Exercise details: Starting at the top line and ending at the last, restate the records exactly.
*** Opening of Extracted data ***
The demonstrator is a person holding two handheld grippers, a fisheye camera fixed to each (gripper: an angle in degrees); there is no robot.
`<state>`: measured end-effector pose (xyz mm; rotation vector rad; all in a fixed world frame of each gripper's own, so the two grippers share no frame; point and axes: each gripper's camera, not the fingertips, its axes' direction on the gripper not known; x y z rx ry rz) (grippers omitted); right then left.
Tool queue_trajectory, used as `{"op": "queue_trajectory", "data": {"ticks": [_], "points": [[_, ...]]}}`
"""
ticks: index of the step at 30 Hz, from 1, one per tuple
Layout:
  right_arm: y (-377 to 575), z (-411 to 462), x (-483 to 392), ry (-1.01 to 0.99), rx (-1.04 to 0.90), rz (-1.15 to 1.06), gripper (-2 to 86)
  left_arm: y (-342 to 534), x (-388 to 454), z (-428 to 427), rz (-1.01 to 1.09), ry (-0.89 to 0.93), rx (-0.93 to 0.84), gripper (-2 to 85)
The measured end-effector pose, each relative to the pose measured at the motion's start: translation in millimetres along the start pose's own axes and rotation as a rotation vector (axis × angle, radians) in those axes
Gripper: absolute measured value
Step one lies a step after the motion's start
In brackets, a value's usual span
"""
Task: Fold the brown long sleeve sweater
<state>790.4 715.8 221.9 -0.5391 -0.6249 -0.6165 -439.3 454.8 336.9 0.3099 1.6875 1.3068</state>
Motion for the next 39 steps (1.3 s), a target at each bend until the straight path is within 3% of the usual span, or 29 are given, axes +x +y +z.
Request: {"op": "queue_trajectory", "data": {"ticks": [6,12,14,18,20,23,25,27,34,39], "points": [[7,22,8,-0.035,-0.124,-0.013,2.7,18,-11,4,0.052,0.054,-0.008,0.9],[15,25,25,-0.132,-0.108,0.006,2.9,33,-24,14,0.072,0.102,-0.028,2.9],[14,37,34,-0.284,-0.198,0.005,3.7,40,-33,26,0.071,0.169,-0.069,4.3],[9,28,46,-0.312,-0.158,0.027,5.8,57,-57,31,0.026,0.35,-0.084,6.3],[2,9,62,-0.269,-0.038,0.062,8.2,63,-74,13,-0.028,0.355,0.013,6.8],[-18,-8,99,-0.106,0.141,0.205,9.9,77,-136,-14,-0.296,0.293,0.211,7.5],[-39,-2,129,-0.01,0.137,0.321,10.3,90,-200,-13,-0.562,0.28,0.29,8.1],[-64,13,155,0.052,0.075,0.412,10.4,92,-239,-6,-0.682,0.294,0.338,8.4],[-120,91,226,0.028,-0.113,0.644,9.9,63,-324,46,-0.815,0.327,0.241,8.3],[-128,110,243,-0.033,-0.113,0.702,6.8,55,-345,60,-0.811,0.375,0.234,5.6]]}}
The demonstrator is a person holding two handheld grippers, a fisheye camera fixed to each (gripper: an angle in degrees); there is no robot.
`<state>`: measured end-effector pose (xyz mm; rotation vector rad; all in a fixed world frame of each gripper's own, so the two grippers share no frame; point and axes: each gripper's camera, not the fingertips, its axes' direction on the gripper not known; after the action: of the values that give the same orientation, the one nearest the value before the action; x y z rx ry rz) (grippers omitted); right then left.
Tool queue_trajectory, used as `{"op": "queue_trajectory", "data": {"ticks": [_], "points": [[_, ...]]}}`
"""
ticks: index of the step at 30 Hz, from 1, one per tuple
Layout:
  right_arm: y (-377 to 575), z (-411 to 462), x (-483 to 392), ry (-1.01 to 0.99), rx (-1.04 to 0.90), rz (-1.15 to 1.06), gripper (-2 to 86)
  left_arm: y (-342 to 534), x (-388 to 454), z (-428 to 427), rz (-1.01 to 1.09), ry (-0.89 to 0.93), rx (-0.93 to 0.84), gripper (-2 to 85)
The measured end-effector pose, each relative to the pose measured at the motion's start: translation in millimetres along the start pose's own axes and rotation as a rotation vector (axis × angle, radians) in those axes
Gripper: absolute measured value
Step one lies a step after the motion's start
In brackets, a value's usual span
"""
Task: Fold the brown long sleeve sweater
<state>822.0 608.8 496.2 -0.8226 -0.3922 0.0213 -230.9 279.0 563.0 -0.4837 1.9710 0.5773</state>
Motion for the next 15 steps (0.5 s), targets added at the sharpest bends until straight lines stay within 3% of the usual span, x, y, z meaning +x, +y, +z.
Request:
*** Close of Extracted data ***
Expected output:
The demonstrator is a person holding two handheld grippers, a fisheye camera fixed to each (gripper: an angle in degrees); there is no robot.
`<state>`: measured end-effector pose (xyz mm; rotation vector rad; all in a fixed world frame of each gripper's own, so the two grippers share no frame; point and axes: each gripper's camera, not the fingertips, its axes' direction on the gripper not known; x y z rx ry rz) (grippers omitted); right then left.
Tool queue_trajectory, used as `{"op": "queue_trajectory", "data": {"ticks": [_], "points": [[_, ...]]}}`
"""
ticks: index of the step at 30 Hz, from 1, one per tuple
Layout:
  right_arm: y (-377 to 575), z (-411 to 462), x (-483 to 392), ry (-1.01 to 0.99), rx (-1.04 to 0.90), rz (-1.15 to 1.06), gripper (-2 to 86)
  left_arm: y (-342 to 534), x (-388 to 454), z (-428 to 427), rz (-1.01 to 1.09), ry (-0.89 to 0.93), rx (-0.93 to 0.84), gripper (-2 to 85)
The measured end-effector pose, each relative to the pose measured at the motion's start: translation in millimetres along the start pose's own axes and rotation as a rotation vector (axis × angle, radians) in those axes
Gripper: absolute measured value
Step one lies a step after the motion's start
In brackets, a value's usual span
"""
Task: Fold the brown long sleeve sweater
<state>790.4 715.8 221.9 -0.5391 -0.6249 -0.6165 -439.3 454.8 336.9 0.3099 1.6875 1.3068</state>
Motion for the next 39 steps (1.3 s), a target at each bend until the straight path is within 3% of the usual span, or 29 are given, axes +x +y +z.
Request: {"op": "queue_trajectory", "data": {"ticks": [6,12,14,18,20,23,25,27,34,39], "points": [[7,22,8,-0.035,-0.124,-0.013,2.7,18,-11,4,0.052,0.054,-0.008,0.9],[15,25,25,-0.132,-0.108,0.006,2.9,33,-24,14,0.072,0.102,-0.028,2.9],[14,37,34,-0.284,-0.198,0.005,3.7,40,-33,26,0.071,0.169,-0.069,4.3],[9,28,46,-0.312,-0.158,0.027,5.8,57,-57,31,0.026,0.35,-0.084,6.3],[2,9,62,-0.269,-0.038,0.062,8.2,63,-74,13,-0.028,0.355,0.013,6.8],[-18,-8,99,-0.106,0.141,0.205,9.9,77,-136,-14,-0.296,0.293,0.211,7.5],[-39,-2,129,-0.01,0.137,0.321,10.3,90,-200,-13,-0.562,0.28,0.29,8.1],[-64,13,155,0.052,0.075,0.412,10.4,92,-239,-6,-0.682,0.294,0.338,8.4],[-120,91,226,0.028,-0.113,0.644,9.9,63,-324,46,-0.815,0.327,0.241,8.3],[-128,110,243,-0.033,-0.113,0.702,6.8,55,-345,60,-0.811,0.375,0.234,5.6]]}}
The demonstrator is a person holding two handheld grippers, a fisheye camera fixed to each (gripper: an angle in degrees); there is no robot.
`<state>`: measured end-effector pose (xyz mm; rotation vector rad; all in a fixed world frame of each gripper's own, so the two grippers share no frame; point and axes: each gripper's camera, not the fingertips, its axes' direction on the gripper not known; after the action: of the values that give the same orientation, the one nearest the value before the action; x y z rx ry rz) (grippers omitted); right then left.
Tool queue_trajectory, used as `{"op": "queue_trajectory", "data": {"ticks": [_], "points": [[_, ...]]}}`
"""
ticks: index of the step at 30 Hz, from 1, one per tuple
Layout:
  right_arm: y (-377 to 575), z (-411 to 462), x (-483 to 392), ry (-1.01 to 0.99), rx (-1.04 to 0.90), rz (-1.15 to 1.06), gripper (-2 to 86)
  left_arm: y (-342 to 534), x (-388 to 454), z (-428 to 427), rz (-1.01 to 1.09), ry (-0.89 to 0.93), rx (-0.93 to 0.84), gripper (-2 to 85)
The measured end-effector pose, each relative to the pose measured at the motion's start: translation in millimetres along the start pose's own axes and rotation as a rotation vector (axis × angle, radians) in those axes
Gripper: absolute measured value
Step one lies a step after the motion's start
In brackets, a value's usual span
"""
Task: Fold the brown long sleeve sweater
<state>822.0 608.8 496.2 -0.8226 -0.3922 0.0213 -230.9 279.0 563.0 -0.4837 1.9710 0.5773</state>
Motion for the next 15 steps (0.5 s), targets added at the sharpest bends until straight lines stay within 3% of the usual span, x, y, z meaning +x, +y, +z.
Request:

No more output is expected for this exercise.